• **Action item**: Your answer should be the lines below from the one with "pen shown here." to the one with "near teach pendant shown here.", both included, given again exactly and with nothing added.

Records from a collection
^^^^^^^^
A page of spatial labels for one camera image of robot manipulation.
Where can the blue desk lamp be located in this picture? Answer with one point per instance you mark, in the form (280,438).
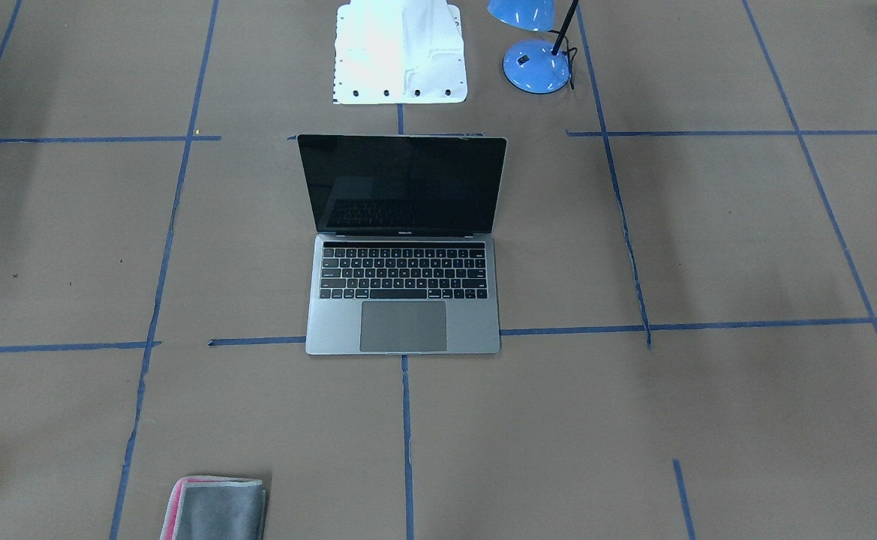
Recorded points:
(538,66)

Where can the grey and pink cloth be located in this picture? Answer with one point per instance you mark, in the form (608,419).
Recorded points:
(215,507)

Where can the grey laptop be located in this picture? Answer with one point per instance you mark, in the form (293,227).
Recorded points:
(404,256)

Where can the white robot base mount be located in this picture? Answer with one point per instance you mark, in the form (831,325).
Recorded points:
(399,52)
^^^^^^^^
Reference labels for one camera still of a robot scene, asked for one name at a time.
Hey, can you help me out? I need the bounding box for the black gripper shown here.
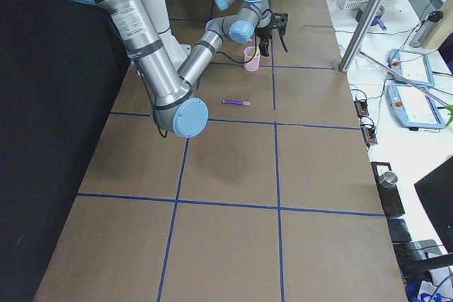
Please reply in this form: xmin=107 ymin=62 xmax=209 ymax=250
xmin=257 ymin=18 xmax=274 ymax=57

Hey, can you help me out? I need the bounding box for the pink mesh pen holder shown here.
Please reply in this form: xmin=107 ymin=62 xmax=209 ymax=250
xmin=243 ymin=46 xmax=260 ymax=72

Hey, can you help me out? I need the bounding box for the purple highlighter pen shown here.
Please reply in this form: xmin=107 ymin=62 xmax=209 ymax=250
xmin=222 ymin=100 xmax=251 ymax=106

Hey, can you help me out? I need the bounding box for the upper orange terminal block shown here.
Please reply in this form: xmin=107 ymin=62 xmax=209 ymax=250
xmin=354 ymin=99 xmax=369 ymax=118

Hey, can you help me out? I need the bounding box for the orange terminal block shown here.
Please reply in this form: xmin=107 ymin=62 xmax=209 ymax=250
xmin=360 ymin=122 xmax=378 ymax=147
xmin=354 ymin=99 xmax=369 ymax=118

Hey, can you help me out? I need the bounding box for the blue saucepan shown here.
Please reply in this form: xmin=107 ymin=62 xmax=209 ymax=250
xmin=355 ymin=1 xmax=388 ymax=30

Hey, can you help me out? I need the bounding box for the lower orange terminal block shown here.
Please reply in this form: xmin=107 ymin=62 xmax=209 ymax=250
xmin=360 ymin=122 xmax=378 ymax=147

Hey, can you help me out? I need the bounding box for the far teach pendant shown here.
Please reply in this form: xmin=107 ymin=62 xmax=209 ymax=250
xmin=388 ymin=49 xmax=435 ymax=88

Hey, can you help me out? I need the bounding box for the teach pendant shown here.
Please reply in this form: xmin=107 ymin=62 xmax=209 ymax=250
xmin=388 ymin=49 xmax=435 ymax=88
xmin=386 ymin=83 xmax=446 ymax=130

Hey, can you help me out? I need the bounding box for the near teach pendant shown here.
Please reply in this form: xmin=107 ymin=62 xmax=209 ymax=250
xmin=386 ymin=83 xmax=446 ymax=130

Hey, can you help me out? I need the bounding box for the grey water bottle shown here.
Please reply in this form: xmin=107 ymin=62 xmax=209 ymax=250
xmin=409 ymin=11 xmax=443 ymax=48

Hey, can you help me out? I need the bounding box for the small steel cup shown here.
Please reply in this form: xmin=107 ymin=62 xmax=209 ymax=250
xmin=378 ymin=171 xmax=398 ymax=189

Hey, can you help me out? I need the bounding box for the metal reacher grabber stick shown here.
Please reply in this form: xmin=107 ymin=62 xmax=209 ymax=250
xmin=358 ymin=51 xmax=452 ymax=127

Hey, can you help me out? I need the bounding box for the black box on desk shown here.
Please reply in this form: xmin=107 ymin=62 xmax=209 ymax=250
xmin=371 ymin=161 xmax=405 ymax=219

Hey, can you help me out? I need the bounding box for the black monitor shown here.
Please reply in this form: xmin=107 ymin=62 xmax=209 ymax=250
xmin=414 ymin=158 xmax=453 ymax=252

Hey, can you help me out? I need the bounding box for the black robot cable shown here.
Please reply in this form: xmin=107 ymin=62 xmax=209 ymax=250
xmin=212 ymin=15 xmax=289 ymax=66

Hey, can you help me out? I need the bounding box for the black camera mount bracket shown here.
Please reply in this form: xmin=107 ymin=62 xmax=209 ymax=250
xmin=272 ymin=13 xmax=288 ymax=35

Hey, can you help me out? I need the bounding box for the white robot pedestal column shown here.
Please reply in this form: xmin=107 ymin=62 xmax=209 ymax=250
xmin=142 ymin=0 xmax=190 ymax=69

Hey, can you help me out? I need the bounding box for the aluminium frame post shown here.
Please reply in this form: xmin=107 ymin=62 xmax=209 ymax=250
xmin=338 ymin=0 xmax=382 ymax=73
^^^^^^^^
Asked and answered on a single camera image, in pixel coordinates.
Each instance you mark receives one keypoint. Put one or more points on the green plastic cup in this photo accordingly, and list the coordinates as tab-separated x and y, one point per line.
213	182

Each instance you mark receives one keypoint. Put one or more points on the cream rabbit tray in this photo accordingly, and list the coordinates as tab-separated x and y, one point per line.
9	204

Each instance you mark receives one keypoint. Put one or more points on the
^^^^^^^^
• **Output for this exercise**:
Hey, can you help me out? I need the bounding box for the purple highlighter pen shown here.
Please reply in this form: xmin=107 ymin=62 xmax=209 ymax=250
xmin=222 ymin=100 xmax=251 ymax=106

Hey, can you help me out? I need the bounding box for the upper orange terminal block shown here.
Please reply in this form: xmin=107 ymin=62 xmax=209 ymax=250
xmin=354 ymin=99 xmax=369 ymax=118

Hey, can you help me out? I need the bounding box for the orange terminal block shown here.
Please reply in this form: xmin=107 ymin=62 xmax=209 ymax=250
xmin=360 ymin=122 xmax=378 ymax=147
xmin=354 ymin=99 xmax=369 ymax=118

Hey, can you help me out? I need the bounding box for the blue saucepan shown here.
Please reply in this form: xmin=107 ymin=62 xmax=209 ymax=250
xmin=355 ymin=1 xmax=388 ymax=30

Hey, can you help me out? I need the bounding box for the lower orange terminal block shown here.
Please reply in this form: xmin=107 ymin=62 xmax=209 ymax=250
xmin=360 ymin=122 xmax=378 ymax=147

Hey, can you help me out? I need the bounding box for the far teach pendant shown here.
Please reply in this form: xmin=107 ymin=62 xmax=209 ymax=250
xmin=388 ymin=49 xmax=435 ymax=88

Hey, can you help me out? I need the bounding box for the teach pendant shown here.
Please reply in this form: xmin=107 ymin=62 xmax=209 ymax=250
xmin=388 ymin=49 xmax=435 ymax=88
xmin=386 ymin=83 xmax=446 ymax=130

Hey, can you help me out? I need the bounding box for the near teach pendant shown here.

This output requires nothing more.